【4月24日付社説】相続登記/管理促す狙いに沿う施策を

 相続登記の申請が義務化された。不動産を相続したことを知った日から3年以内に登記を行う必要がある。正当な理由なく申請をしないと10万円以下の過料を科される。義務化の背景にあるのが、所有者不明の土地の増加だ。九州の面積と同程度の土地が所有者不明となっている。

 所有者不明の土地は、誰にも管理されないため、周辺の環境や治安の悪化を招くとの指摘がある。東日本大震災で集団移転などを行う際に、多くの土地の所有者が分からず事業が停滞したケースが各地であった。所有者を明確にすることは、さまざまなリスクの低減につながることが期待される。

 管理されていない土地をできる限り減らすには、財産の整理を行う相続の際に所有者を明確にするのが最も簡便な方法だろう。

 これまで登記が進まなかった理由の一つに、使っていない土地についてさまざまな書類をそろえて登記するのは、手間がかかることが挙げられる。その上、固定資産税を払ったり、管理の必要が生じたりすることになるため、任意であれば登記しないという場合が多かったとみられる。
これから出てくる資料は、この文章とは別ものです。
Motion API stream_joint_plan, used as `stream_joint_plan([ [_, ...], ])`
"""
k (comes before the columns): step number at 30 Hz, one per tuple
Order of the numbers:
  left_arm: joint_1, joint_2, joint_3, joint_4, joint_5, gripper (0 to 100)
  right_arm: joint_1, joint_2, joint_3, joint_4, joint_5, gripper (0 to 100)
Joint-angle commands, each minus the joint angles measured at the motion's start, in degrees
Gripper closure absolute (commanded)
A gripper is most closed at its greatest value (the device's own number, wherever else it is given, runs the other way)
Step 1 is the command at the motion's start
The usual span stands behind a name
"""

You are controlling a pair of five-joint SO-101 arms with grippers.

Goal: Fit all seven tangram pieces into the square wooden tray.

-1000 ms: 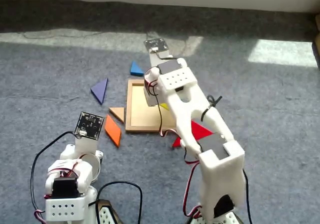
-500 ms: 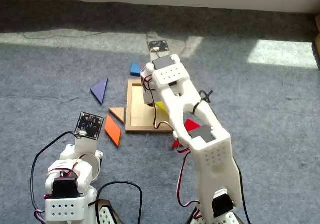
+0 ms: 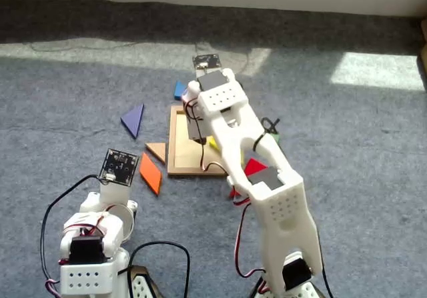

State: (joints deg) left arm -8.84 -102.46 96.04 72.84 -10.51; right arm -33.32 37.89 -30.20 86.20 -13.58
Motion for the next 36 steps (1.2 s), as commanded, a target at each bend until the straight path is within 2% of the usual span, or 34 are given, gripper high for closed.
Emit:
stream_joint_plan([
  [1,-0.75,-1.8,1.1,-0.79,0.26,100,-1.1,-1.54,-3.03,0.48,-0.18,68.9],
  [5,-0.75,-1.8,1.1,-0.79,0.26,100,0.13,-1.36,-2.77,0.48,-0.09,69.7],
  [10,-0.75,-1.8,1.1,-0.79,0.26,100,0.04,-1.27,-2.51,-1.36,-0.09,77.9],
  [20,-0.75,-1.8,1.1,-0.79,0.26,100,-1.19,-1.01,-2.42,-1.63,-0.09,77.9],
  [28,-0.75,-1.8,1.1,-0.79,0.26,100,-3.03,5.76,-4.97,-1.01,-0.09,77.9],
  [36,-0.75,-1.8,1.1,-0.79,0.26,100,-2.68,5.85,-16.31,9.36,0.0,77.9],
])
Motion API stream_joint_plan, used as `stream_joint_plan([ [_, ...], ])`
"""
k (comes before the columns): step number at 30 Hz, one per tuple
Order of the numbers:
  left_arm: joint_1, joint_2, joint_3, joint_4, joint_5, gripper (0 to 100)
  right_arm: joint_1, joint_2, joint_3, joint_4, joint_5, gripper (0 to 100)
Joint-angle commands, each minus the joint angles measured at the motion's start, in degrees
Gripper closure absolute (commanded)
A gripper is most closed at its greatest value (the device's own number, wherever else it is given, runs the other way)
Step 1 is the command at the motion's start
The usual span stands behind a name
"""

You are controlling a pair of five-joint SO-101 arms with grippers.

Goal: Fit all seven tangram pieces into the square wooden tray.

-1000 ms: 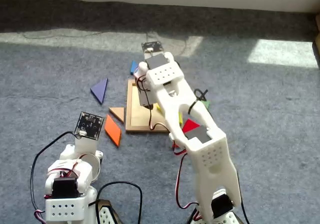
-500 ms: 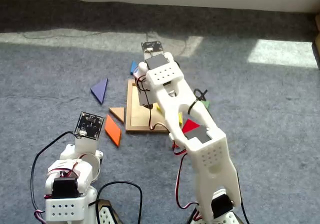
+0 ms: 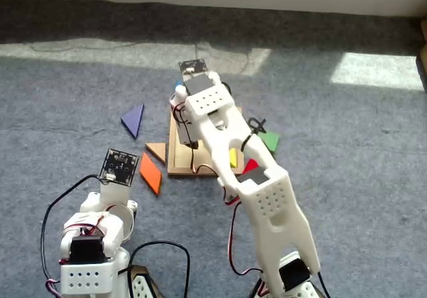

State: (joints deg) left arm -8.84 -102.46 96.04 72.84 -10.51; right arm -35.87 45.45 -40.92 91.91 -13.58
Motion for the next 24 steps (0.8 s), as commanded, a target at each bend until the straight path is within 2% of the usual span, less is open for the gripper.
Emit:
stream_joint_plan([
  [1,-0.75,-1.8,1.1,-0.79,0.26,100,-0.13,-1.71,-6.99,4.7,0.35,77.9],
  [6,-0.75,-1.8,1.1,-0.79,0.26,100,-1.45,-1.27,-12.0,6.02,4.4,78.0],
  [11,-0.75,-1.8,1.1,-0.79,0.26,100,-2.24,2.15,-12.18,2.68,6.77,78.1],
  [17,-0.75,-1.8,1.1,-0.79,0.26,100,3.03,9.19,-12.62,6.2,6.77,78.1],
  [21,-0.75,-1.8,1.1,-0.88,0.26,100,6.81,8.75,-13.85,8.92,6.95,78.1],
  [24,-0.75,-1.8,1.1,-0.88,0.26,100,7.34,5.05,-14.55,9.01,11.16,78.2],
])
 長い間、相続されないままとなっている土地は、相続の権利がある人が増え、協議に時間がかかることが見込まれる。このため自らが相続人であることを申し出ることで、登記義務を果たしたことにできる制度が作られた。

 登記が任意でなくなった以上、誰が土地を相続するのかを明確にする必要がある。義務化を機に、自分が相続の権利を持つ土地などを確認するようにしたい。

 相続人が不要な土地を国に引き渡すことができる制度も昨年スタートした。10年分の土地管理費に相当する金額を国に納付することで土地を手放すことができる。相続人が高齢だったり、相続した土地から遠い所に住んでいたりして、土地の管理を十分に行うことが難しい場合は、この制度の利用を検討してほしい。

 ただ、土地に空き家などが立っている場合は、この制度を利用できない。手放そうとする土地の建物を撤去しようとすると、行政の助成があったとしても多額の費用がかかる。

 所有者を明確にしても、管理が不十分な土地や建物が残るのは、新制度の狙いに沿うものではあるまい。これまで国が何ら対策を取ってこなかったことについて、相続人に新たな義務を負わせる形となるのを考慮すれば、期間を区切るなどの形で、建物撤去に対する支援拡充を検討すべきだ。